TASK ITEM:
Everything from the line with "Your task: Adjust" down to the line with "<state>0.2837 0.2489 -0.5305" below must be printed exactly, those two lines included. Exclude pictures.

INPUT DATA:
*-*-*

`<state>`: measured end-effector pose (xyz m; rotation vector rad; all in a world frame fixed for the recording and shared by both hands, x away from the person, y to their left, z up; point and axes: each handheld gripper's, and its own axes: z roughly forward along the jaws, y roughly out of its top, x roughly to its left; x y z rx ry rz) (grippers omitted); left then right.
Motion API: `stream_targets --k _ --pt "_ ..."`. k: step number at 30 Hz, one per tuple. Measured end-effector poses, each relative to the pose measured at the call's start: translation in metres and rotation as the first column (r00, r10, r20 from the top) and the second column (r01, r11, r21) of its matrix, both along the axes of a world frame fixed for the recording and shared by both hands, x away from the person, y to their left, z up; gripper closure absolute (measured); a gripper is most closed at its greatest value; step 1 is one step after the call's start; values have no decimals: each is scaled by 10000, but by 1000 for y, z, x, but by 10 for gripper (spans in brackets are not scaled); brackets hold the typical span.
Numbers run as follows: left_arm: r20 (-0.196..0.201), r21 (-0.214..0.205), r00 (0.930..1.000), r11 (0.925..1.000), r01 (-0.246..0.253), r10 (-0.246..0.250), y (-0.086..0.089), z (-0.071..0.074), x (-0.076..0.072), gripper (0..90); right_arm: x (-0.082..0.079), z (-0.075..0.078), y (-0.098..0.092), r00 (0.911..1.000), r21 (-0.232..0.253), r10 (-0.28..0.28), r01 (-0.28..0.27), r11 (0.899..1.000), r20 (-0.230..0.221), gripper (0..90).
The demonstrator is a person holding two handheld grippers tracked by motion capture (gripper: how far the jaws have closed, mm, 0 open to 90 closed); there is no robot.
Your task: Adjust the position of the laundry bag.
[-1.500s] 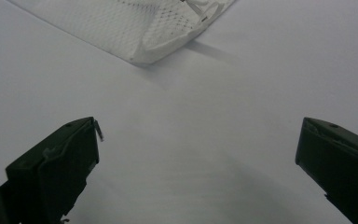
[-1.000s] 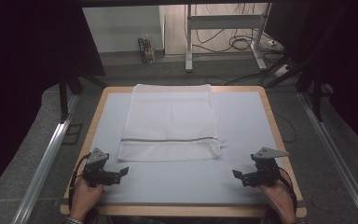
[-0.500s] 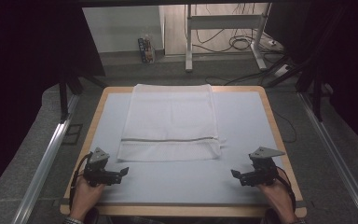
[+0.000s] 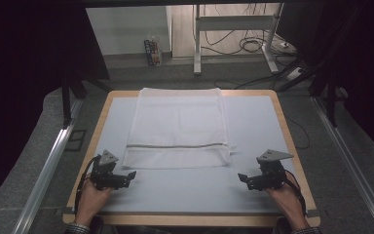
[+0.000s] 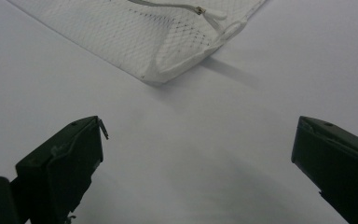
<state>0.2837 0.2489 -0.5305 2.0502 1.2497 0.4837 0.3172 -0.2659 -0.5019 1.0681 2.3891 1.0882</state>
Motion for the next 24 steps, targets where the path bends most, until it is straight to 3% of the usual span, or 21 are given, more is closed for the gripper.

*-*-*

ANSWER:
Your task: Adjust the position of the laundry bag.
[-1.500s] 
[-1.000s] 
[-0.500s] 
[+0.000s] 
[+0.000s] 
<state>0.2837 0.2489 -0.5305 2.0502 1.2497 0.4837 0.3172 -0.2659 -0.5019 1.0681 2.3891 1.0882</state>

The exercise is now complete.